Re‑enactment presumption?

High Court. Where Parliament repeats words which have been judicially interpreted, can it be taken, depending on the circumstances "to have intended the words to bear the meaning already judicially attributed to them"?

Indifference to fraud: a low threshold?

Federal Court. Does the Briginshaw principle favour a conclusion that a person's onus of proving that they were not recklessly indifferent to fraud is low? Is there anything untoward about a client attending the office of a practitioner for the purpose of procuring their services and making an upfront payment? Can it be said that, "whether a person is or is not indifferent to another’s fraud is to be assessed subjectively, although the objective facts may permit an inference to be drawn about a person’s state of mind"?

Citizenship Act: s 34(2) interpreted on appeal

Federal Court (Full Court). In an "appeal" under s 44(1) of the AAT Act, does a misinterpretation of the law amount to an error only if it is material to the decision in question? If not, is the issue of the materiality of an error nevertheless relevant to whether relief should be refused in the exercise of the Court’s discretion? In exercising the residual discretion under s 34(2) Citizenship Act 2007 (Cth), was the Tribunal limited to considering conduct or matters which had resulted in convictions within the ambit of ss 34(2)(b)(i) to (iv)?

s 426A: AAT required to consider application merits?

Federal Court. If primary and secondary visa applicants have their combined visa applications refused and they make a Tribunal application for the review of the refusals, does that constitute the making of multiple applications, one for each applicant? Is there anything in 426A "or the statutory context in which it appears which requires the Tribunal to have regard to the merits of the substantive application"? If not, does that mean that "in all circumstances no consideration of the merits is warranted"?

Low tolerance of criminal conduct: a factual finding?

Federal Court. In deciding under s 501CA(4) of the Migration Act 1958 (Cth) not to revoke the mandatory cancellation of the Applicant's visa, the Minister found that "Australia has a low tolerance of criminal conduct for people…who have been participating in, and contributing to, the community only for a short period". Should that finding "be understood as a concrete factual finding reflective of some impossible synthesis or amalgamation of the views held collectively by the Australian community"?

s 109: reason for giving incorrect information relevant to discretion?

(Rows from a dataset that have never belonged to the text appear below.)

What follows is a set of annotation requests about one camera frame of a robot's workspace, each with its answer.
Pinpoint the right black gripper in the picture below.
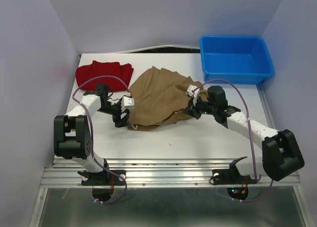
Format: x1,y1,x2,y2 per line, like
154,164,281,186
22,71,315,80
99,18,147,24
182,94,216,119

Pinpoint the tan skirt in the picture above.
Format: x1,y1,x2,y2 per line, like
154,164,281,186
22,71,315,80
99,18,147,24
128,66,202,131

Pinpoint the red skirt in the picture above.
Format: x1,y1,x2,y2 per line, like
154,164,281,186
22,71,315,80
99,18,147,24
75,60,134,92

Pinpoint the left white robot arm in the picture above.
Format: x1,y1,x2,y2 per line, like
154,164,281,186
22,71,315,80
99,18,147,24
53,83,134,184

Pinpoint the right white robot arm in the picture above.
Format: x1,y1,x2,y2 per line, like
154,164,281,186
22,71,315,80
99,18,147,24
183,85,305,185

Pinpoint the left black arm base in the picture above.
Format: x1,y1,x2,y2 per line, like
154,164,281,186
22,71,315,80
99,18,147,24
77,170,126,186

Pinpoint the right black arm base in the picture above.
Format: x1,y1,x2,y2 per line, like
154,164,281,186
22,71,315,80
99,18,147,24
209,157,258,185

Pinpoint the blue plastic bin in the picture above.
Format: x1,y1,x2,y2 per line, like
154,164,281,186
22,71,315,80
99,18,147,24
200,35,274,85

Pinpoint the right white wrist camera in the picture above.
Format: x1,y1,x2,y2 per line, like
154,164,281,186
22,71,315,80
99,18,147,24
186,85,200,98

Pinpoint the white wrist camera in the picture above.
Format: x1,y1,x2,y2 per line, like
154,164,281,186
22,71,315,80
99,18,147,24
186,85,200,98
121,96,135,112

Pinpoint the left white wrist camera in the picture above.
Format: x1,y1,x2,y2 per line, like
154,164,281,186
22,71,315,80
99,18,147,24
121,96,135,112

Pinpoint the aluminium mounting rail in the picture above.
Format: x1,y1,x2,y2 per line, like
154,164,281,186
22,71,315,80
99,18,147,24
39,158,302,188

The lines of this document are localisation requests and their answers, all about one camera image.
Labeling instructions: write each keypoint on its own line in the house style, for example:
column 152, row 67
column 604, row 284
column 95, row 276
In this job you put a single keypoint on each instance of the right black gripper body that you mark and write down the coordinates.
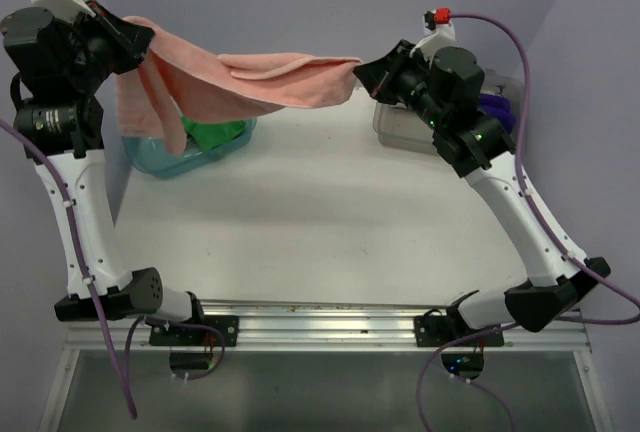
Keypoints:
column 412, row 83

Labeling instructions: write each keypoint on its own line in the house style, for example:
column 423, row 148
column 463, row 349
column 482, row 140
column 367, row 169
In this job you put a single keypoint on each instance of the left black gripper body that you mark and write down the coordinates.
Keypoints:
column 90, row 64

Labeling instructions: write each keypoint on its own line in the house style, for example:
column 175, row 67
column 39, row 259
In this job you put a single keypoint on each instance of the dark purple towel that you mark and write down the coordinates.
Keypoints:
column 499, row 108

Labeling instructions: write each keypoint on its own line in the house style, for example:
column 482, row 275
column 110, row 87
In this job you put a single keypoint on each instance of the pink towel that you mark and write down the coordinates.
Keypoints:
column 178, row 80

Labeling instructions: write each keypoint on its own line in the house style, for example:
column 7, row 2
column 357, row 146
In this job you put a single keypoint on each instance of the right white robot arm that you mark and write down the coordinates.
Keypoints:
column 484, row 155

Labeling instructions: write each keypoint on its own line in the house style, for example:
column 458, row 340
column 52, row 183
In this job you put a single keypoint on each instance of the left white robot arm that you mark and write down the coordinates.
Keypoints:
column 64, row 142

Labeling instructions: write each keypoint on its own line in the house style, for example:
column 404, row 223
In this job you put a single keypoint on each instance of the grey transparent plastic tray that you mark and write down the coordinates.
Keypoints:
column 399, row 128

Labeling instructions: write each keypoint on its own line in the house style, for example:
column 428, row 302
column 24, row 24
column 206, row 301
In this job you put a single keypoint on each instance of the teal plastic bin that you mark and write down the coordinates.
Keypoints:
column 148, row 155

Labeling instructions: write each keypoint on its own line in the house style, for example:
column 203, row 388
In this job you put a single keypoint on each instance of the green towel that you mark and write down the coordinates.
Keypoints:
column 209, row 136

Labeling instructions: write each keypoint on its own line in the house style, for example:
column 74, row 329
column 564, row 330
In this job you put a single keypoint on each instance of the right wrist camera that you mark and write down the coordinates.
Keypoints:
column 439, row 33

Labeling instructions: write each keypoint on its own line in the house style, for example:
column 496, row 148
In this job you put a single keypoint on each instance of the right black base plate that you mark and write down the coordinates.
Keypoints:
column 437, row 327

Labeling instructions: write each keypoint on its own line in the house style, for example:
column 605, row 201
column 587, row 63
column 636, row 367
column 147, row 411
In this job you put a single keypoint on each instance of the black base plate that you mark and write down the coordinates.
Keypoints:
column 211, row 329
column 437, row 327

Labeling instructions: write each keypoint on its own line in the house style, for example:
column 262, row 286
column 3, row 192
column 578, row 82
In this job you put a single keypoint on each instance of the aluminium mounting rail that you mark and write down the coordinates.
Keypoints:
column 316, row 327

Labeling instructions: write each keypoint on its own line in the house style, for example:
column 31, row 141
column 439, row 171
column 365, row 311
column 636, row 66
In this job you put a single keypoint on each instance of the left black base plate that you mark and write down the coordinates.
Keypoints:
column 211, row 329

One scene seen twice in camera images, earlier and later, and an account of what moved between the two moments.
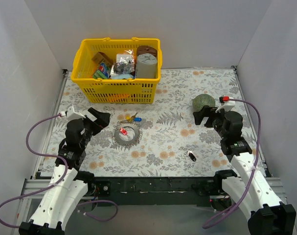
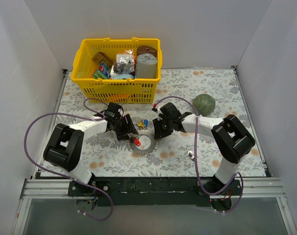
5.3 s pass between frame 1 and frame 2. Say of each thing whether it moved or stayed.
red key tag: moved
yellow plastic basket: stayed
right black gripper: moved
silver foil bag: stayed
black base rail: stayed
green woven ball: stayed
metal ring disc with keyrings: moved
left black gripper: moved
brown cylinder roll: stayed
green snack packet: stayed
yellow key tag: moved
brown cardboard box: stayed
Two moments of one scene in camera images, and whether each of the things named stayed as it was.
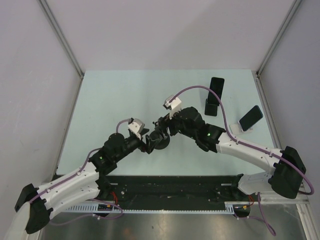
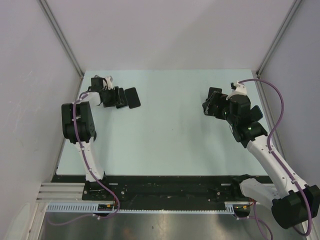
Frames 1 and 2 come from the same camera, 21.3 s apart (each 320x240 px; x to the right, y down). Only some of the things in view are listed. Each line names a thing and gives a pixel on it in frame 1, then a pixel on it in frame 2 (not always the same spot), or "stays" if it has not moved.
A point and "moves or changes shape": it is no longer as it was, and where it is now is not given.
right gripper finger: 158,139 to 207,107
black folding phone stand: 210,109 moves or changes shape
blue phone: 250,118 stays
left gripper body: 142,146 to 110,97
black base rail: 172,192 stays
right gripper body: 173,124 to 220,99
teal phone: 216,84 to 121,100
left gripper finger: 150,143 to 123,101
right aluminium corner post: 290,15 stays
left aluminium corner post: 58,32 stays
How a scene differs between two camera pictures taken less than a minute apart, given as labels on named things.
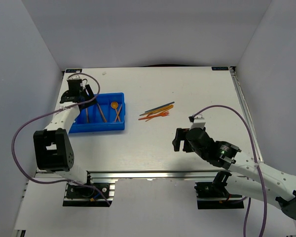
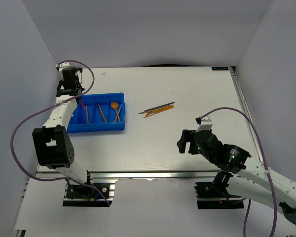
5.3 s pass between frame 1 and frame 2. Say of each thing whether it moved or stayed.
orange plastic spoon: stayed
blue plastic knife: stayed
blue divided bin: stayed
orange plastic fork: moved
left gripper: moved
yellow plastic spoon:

Federal Court (Full Court). Do ss 100 or 111 of the Migration Act 1958 (Cth) "make the question of whether the appellant’s incorrect answers were deliberate or inadvertent legally irrelevant in the context of" the discretion to cancel a visa under s 109? Are the circumstances prescribed under r 2.41 of the Migration Regulations 1994 (Cth) for the purpose of s 109(1)(c) non-exhaustive? If so, what are the types of permissible considerations?

Harman undertaking: does it apply to documents voluntarily provided?

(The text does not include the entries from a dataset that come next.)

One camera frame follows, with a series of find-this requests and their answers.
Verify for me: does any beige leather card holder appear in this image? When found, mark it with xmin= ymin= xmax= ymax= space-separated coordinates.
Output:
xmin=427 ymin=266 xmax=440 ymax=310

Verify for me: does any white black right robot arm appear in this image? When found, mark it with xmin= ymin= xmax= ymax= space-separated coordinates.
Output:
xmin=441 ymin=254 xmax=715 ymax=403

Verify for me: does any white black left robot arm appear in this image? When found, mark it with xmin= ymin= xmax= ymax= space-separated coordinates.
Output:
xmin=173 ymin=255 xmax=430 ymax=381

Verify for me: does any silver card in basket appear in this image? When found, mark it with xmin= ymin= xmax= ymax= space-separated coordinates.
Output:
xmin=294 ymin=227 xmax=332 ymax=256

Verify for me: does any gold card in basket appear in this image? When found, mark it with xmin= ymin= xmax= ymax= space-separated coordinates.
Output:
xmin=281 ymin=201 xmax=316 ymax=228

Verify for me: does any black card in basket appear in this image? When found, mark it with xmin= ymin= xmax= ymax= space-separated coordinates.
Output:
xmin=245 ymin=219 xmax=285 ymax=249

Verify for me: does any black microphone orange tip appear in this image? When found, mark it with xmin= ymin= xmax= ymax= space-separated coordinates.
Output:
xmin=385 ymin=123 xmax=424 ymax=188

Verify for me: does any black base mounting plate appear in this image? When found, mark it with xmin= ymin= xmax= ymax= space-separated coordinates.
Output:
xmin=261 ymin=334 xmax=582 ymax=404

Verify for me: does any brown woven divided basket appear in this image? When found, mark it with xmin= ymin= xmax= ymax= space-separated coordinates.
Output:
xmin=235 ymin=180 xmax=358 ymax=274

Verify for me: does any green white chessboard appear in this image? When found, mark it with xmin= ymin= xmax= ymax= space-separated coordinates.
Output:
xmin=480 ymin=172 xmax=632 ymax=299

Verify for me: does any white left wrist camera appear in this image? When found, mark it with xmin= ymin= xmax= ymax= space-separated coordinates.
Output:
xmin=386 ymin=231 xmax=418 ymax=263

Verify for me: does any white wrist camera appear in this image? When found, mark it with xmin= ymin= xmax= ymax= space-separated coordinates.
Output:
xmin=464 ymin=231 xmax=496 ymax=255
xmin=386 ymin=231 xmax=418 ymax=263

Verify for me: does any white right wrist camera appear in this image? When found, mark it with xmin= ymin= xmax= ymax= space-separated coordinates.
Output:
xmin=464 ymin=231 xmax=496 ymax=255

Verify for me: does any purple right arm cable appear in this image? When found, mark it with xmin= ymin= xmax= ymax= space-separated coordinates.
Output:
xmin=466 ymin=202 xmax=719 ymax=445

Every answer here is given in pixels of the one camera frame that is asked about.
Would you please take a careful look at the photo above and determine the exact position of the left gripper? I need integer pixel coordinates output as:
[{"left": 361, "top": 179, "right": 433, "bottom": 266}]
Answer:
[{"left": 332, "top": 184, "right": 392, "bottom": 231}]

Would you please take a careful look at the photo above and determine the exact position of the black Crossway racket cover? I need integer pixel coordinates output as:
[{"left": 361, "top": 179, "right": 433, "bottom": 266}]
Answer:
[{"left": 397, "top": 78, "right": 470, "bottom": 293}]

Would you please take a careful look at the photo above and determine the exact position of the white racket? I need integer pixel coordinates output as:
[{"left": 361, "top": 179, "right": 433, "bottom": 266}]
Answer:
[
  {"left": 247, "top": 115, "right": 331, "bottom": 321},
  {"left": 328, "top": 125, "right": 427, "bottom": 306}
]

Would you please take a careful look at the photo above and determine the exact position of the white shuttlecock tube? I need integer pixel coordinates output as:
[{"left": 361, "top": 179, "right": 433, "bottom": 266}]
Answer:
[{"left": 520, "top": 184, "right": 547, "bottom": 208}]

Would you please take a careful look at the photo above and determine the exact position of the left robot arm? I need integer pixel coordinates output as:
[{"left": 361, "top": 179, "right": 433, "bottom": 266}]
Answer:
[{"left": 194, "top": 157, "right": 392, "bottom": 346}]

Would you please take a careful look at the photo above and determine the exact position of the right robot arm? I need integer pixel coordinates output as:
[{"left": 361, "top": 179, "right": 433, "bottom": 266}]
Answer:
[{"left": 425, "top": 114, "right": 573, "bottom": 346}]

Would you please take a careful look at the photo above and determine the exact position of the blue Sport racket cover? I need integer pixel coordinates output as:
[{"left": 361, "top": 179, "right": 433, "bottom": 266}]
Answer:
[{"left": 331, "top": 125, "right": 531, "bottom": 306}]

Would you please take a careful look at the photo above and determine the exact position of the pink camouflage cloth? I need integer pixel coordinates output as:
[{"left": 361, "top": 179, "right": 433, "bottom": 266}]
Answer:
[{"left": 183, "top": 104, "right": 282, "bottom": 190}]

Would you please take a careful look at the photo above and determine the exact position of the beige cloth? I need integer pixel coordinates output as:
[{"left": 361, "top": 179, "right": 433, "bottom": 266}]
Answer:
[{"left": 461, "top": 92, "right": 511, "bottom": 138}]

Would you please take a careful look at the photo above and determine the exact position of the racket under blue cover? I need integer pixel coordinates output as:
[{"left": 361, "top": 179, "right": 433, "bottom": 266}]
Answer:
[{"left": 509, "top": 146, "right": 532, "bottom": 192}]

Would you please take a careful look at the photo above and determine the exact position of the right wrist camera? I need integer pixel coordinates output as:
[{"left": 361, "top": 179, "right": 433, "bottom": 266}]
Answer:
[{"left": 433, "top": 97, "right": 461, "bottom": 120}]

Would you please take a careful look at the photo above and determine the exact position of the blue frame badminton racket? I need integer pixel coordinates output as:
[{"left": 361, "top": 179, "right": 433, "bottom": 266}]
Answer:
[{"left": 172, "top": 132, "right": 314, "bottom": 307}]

Federal Court. Is the so-called implied undertaking (also known as “Harman undertaking”) to the effect that "a party who seeks discovery of documents obtains it on condition that the party will make use of those documents only for the purpose of that action, and for no other purpose"? If so, does the answer suggest that the undertaking only applies to documents obtained under compulsion, as opposed to documents voluntarily provided?

Ali, Ibrahim, BCR16 & Direction 75

Federal Court (Full Court). The Full Court discussed in detail whether single judge decisions of the Federal Court (whether in the original or appellate jurisdiction) bind Full Court decisions (whether in the original or appellate jurisdiction) and vice-versa. It also discussed whether Ali, Ibrahim and BCR16 were correctly decided and the effect of Direction 75.

Minister estopped from treating Appellant as non-citizen?

Federal Court (Full Court). Commonwealth made representations to Appellant that he was an Australian citizen by granting him a passport and enrolling him to vote. He reasonably relied on those representations to his detriment in that he never applied for citizenship and became liable to visa cancellation under s 501(3A). If Commonwealth was his guardian under the Immigration (Guardianship of Children) Act 1946 (Cth) and breached its duty to apply for citizenship for him, did the breach, coupled with the representations, render the Minister equitably estopped from treating him as a non-citizen?

Appellant entitled to costs if he only won due to Minister’s identification of error?

Federal Court (FCA). The Appellant's judicial review application to the Federal Circuit Court was dismissed. He then appealed that decision to the FCA. During FCA proceedings, the Minister identified an error by the IAA which had not been identified by the Appellant and conceded the appeal on that basis. Should the Appellant obtain an order for costs at first instance?